Output exactly, in the material below, the lines from the one with "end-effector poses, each" through the one with "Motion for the". Omit all pictures.

[Start of section]

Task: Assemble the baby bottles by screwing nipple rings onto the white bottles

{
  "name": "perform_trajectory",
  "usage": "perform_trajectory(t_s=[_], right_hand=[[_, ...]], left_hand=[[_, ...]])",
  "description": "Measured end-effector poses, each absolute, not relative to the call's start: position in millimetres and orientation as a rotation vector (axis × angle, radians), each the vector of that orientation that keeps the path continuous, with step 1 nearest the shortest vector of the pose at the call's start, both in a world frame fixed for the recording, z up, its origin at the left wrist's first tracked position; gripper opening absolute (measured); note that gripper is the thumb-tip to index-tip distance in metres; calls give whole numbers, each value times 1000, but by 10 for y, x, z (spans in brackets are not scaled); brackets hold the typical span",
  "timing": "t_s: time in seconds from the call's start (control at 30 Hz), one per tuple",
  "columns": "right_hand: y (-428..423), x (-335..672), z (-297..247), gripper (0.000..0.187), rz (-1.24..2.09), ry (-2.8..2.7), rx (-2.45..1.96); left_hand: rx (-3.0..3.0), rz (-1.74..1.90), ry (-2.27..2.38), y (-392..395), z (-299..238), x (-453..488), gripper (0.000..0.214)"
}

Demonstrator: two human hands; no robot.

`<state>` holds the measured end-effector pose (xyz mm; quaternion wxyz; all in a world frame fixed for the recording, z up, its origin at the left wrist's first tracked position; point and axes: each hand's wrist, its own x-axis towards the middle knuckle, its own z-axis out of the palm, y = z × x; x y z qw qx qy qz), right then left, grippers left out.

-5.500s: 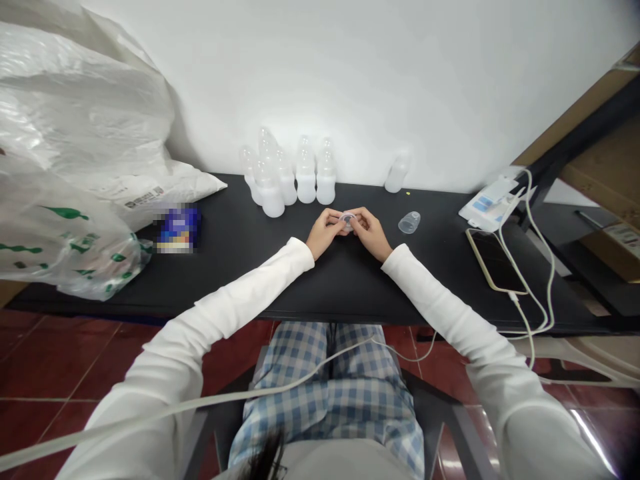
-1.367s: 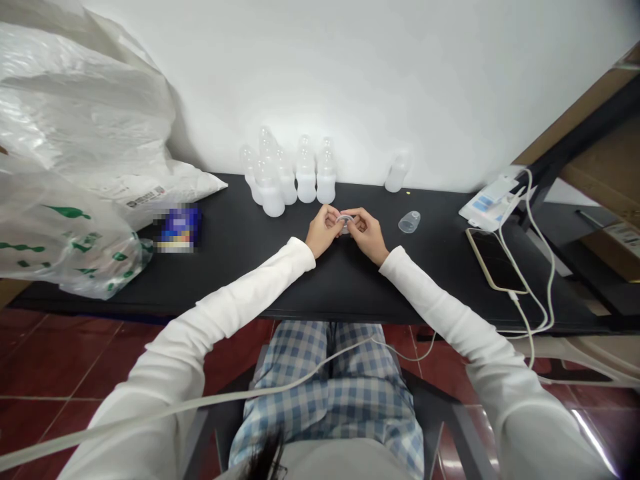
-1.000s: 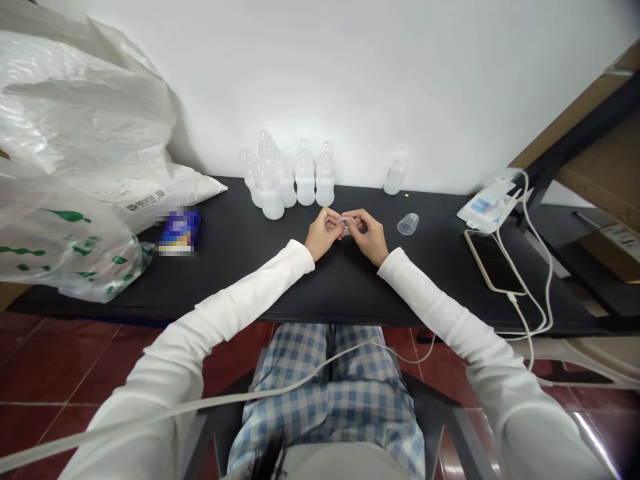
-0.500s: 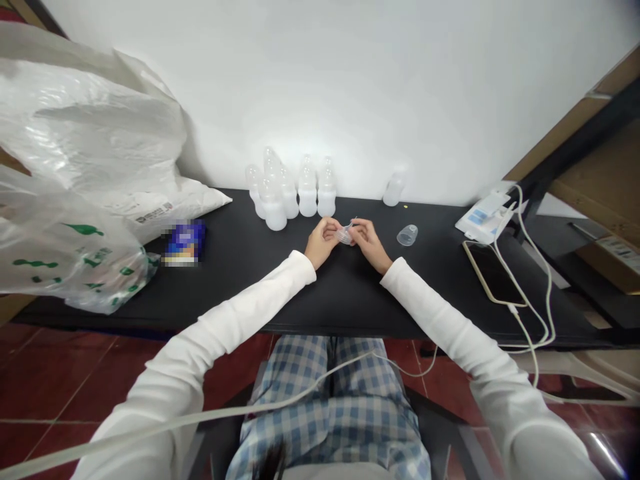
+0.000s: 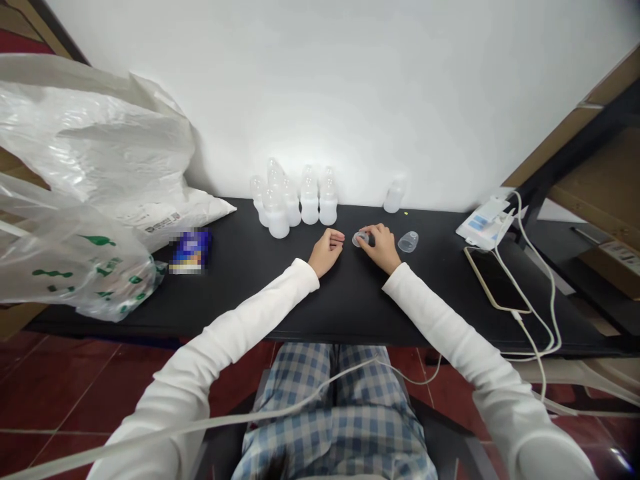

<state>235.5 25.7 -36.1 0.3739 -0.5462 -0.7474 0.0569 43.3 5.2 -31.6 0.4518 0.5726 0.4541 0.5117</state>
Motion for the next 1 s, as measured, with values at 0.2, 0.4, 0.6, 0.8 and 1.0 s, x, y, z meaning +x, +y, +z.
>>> perform_trajectory(t_s=[0.2, 0.4, 0.6, 0.8, 1.0], right_hand=[[358, 2499, -104, 48, -100, -1917, -1459], [1023, 2810, 405, 54, -322, -1772, -1570], [1550, 2926, 439, 50, -172, -1819, -1823], [1488, 3039, 293, 44, -89, -1776, -1704], [1285, 3060, 326, 44, -99, -1747, -1506]], left_hand=[[1434, 1247, 1145, 59, -299, 435, 23], [1451, 1245, 1149, 72, -306, 432, 22], [1459, 1263, 1155, 80, -326, 451, 22], [1476, 1266, 1145, 75, -321, 458, 21], [1554, 1276, 1188, 89, -343, 438, 25]])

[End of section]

**TASK SOLUTION**
  "description": "Measured end-effector poses, each absolute, not relative to the call's start: position in millimetres and orientation as a rotation vector (axis × angle, radians), each the vector of that orientation that keeps the path continuous, with step 1 nearest the shortest vector of the pose at the call's start, both in a world frame fixed for the recording, z up, its origin at the left wrist's first tracked position; gripper opening absolute (measured); note that gripper is the thumb-tip to index-tip distance in metres; calls give whole numbers, each value times 1000, but by 10 for y, x, z (spans in brackets are not scaled); brackets hold the typical span",
  "timing": "t_s: time in seconds from the call's start (control at 30 Hz), one per tuple",
  "columns": "right_hand: y (-428..423), x (-335..672), z (-297..247), gripper (0.000..0.187), rz (-1.24..2.09), ry (-2.8..2.7), rx (-2.45..1.96); left_hand: rx (-3.0..3.0), rz (-1.74..1.90), ry (-2.27..2.38), y (-392..395), z (-299..238), x (-453..488), gripper (0.000..0.214)"
}

Demonstrator: two human hands; no robot.

`<state>` holds the measured end-effector pose (xyz mm; quaternion wxyz; all in a world frame fixed for the recording, z up, its origin at the left wrist's first tracked position; point and axes: each hand's wrist, its own x-axis towards the middle knuckle, its own z-axis out of the palm, y = z × x; x y z qw qx qy qz), right then left, grippers left out.

-5.500s: 
-1.367s: 
-1.000s: 
-0.500s: 
+0.000s: 

<state>235.5 25.7 -36.1 0.3739 -0.5462 -0.7474 0.0569 43.3 5.2 -31.6 0.4518 0.5726 0.4541 0.5117</state>
Motion for the next 1 s, as measured, with values at 0.2, 0.4, 0.6, 0.8 and 1.0 s, x, y, z meaning +x, +y, +z.

The response to this exercise is complete.